RTD has long encouraged new housing to be built near its stations; more than 40,000 units have opened in the last quarter century. It’s also selling land at 29th and Welton Street in Five Points at a discount that will soon hold 62 affordable condos

Legislators have been pushing the development of more transit-oriented homes in a bid to lower housing costs and promote cleaner forms of transportation, like walking, biking and transit.

Lawmakers have loosened local parking restrictions and mandated a certain level of housing density in transit corridors. They also just removed the requirement that developers pay transit agencies fair market value for the use of their land, a move that could make more housing projects economically viable.

All of those efforts dovetail with RTD’s own shift in recent years to become far more aggressive in pursuing new housing on its own property — even if that property was once-coveted parking. 

RTD's Central Park park-and-ride, which doesn't usually get close to filling up. May 24, 2024.
Kevin J. Beaty/Denverite
RTD's Central Park park-and-ride, which doesn't usually get close to filling up. May 24, 2024.

Zoning, market conditions, location, and other factors make most of RTD’s park-and-rides unsuitable for development, according to its own analysis.

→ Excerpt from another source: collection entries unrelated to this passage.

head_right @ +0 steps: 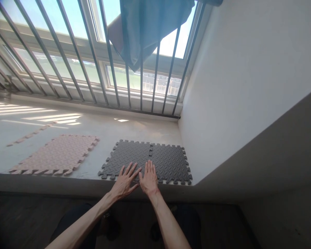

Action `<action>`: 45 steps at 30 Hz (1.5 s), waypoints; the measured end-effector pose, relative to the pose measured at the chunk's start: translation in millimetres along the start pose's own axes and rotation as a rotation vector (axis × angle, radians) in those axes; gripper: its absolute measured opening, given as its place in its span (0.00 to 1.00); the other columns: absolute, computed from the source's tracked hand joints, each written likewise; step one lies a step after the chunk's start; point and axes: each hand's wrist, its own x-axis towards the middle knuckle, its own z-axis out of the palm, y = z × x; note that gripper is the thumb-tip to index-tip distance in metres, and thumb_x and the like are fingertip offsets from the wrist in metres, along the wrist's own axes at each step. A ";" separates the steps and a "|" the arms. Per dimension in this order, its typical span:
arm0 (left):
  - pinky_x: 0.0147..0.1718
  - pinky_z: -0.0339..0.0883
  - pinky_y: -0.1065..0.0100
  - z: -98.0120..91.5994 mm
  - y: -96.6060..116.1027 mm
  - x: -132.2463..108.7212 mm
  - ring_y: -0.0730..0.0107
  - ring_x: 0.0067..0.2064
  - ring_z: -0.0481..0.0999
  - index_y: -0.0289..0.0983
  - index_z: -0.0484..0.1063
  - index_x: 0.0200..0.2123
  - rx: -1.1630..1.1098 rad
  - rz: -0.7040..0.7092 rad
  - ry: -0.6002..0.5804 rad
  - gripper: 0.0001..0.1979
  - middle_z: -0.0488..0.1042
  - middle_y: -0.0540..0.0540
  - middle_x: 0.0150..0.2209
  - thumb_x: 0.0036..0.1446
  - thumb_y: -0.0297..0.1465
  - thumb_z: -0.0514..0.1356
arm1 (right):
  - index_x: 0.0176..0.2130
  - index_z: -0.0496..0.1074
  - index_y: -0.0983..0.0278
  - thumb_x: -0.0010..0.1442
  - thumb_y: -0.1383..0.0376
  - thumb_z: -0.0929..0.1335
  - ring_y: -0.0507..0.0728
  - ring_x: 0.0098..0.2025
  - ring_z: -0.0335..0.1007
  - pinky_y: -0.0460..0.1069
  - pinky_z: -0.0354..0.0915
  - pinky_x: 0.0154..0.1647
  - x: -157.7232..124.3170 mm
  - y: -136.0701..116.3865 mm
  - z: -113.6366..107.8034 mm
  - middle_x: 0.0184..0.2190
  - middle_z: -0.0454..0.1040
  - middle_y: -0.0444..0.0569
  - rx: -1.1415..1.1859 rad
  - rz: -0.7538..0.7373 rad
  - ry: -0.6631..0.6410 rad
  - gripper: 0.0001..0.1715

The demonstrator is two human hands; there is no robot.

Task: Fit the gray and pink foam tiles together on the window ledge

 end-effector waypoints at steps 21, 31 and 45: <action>0.77 0.40 0.33 -6.7 4.6 -4.1 0.40 0.83 0.43 0.52 0.43 0.81 0.037 -0.007 0.016 0.49 0.44 0.44 0.83 0.64 0.47 0.62 | 0.78 0.45 0.79 0.75 0.52 0.56 0.67 0.85 0.37 0.65 0.37 0.84 143.9 21.7 16.4 0.83 0.44 0.65 -0.008 0.088 0.080 0.47; 0.77 0.37 0.29 -9.6 5.9 0.7 0.37 0.83 0.41 0.52 0.43 0.81 -0.043 -0.039 -0.076 0.55 0.43 0.41 0.84 0.57 0.42 0.69 | 0.78 0.52 0.74 0.75 0.53 0.54 0.66 0.84 0.45 0.66 0.40 0.84 76.2 20.0 25.9 0.82 0.51 0.62 -0.059 0.005 0.150 0.42; 0.72 0.61 0.45 -102.1 -191.0 -123.8 0.45 0.67 0.72 0.37 0.73 0.57 -0.359 -1.177 0.625 0.21 0.79 0.33 0.57 0.63 0.37 0.61 | 0.71 0.68 0.47 0.71 0.63 0.64 0.64 0.72 0.71 0.65 0.73 0.72 -132.6 45.1 24.5 0.71 0.74 0.49 0.097 -0.319 0.312 0.33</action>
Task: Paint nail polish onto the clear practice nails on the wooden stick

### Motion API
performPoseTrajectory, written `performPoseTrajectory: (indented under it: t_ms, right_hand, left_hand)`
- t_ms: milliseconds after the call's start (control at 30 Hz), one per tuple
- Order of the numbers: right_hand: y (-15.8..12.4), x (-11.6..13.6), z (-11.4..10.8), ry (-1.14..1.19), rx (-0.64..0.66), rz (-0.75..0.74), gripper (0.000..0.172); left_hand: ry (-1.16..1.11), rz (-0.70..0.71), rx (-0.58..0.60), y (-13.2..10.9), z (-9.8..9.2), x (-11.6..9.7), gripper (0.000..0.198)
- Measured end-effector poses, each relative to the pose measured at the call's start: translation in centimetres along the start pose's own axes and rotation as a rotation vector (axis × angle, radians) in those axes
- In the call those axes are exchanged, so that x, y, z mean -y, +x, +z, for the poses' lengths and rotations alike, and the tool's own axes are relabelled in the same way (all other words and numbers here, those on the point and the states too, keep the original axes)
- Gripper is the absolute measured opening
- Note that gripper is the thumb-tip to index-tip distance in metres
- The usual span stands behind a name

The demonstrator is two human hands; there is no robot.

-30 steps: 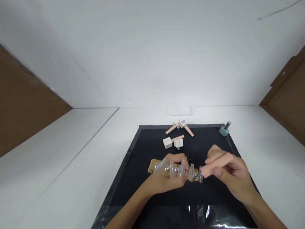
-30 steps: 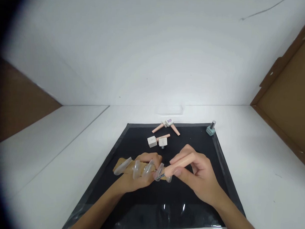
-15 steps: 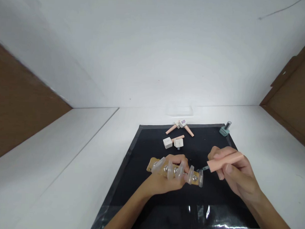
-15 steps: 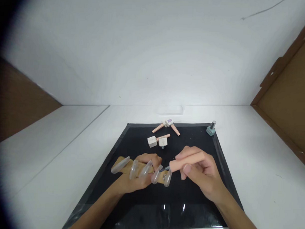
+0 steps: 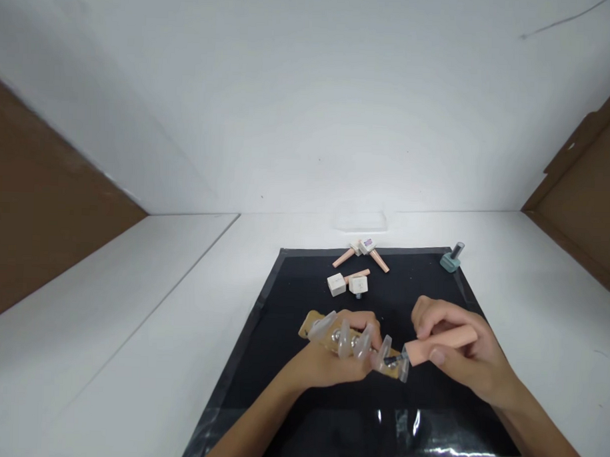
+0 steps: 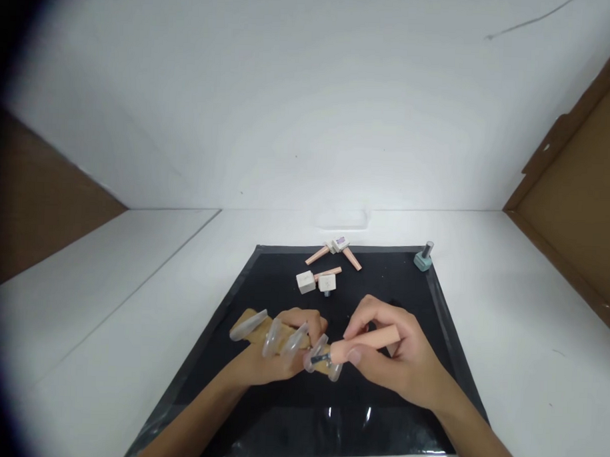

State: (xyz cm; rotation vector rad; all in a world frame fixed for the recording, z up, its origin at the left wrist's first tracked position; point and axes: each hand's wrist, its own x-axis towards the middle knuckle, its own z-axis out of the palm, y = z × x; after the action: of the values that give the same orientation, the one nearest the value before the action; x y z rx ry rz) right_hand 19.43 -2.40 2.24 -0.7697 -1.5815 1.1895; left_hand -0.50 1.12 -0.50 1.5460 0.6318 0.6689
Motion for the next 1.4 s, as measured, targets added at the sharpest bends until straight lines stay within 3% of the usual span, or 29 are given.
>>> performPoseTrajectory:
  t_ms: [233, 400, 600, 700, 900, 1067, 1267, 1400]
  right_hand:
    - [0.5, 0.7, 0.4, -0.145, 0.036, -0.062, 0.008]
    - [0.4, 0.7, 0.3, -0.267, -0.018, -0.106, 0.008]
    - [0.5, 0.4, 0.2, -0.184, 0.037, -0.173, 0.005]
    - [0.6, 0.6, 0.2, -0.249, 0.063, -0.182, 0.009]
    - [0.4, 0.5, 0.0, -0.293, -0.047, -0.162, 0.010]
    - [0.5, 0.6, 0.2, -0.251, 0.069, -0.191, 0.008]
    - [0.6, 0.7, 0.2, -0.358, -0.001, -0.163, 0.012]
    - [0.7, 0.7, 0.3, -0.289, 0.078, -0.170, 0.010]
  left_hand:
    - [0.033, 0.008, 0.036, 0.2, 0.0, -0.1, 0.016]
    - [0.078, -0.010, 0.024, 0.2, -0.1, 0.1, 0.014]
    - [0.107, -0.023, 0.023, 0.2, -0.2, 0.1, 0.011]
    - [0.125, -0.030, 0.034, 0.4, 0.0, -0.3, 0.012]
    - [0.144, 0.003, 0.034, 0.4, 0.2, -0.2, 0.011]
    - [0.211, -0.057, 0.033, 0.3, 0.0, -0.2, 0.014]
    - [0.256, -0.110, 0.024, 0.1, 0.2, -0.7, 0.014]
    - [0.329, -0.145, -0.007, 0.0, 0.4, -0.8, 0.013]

But that leaves about a dozen with at least some potential — and RTD is actively recruiting developers to take a look at them, said Connor Larr, a partner and co-founder of Ulysses Development Group.

“They really helped us hone in on a few sites,” Larr said. “And Central Park was massively, massively attractive for what we want to do.”

The area is already zoned for tall buildings and is steps from the A Line and multiple bus lines. The park-and-ride is RTD’s third-largest, containing more than 1,500 spaces. Of those, only about half were used prior to the pandemic. Usage now is less than 30 percent.

RTD would give up 650 spaces, likely through a long-term lease, for the development that would contain four towers of up to 14 stories and cover nearly six acres.

“These 650 spaces are providing or creating zero ridership,” RTD’s Brady said. 

If all goes well, Larr said, the Central Park project will still take years to build. But he said his group already has its eyes on other RTD stations around the Denver metro area, too. 

Transit advocates hope RTD’s shift will, over the long term, help boost ridership and create more vibrant communities around stations. They cite the Olde Town Arvada station, with its walkable mix of housing and businesses that sprouted around an interurban rail line more than 100 years ago, as a model for RTD, local governments, and developers to emulate.

“We need to find a way to build Olde Town Arvadas again,” said Richard Bamber, co-founder of the advocacy group Greater Denver Transit.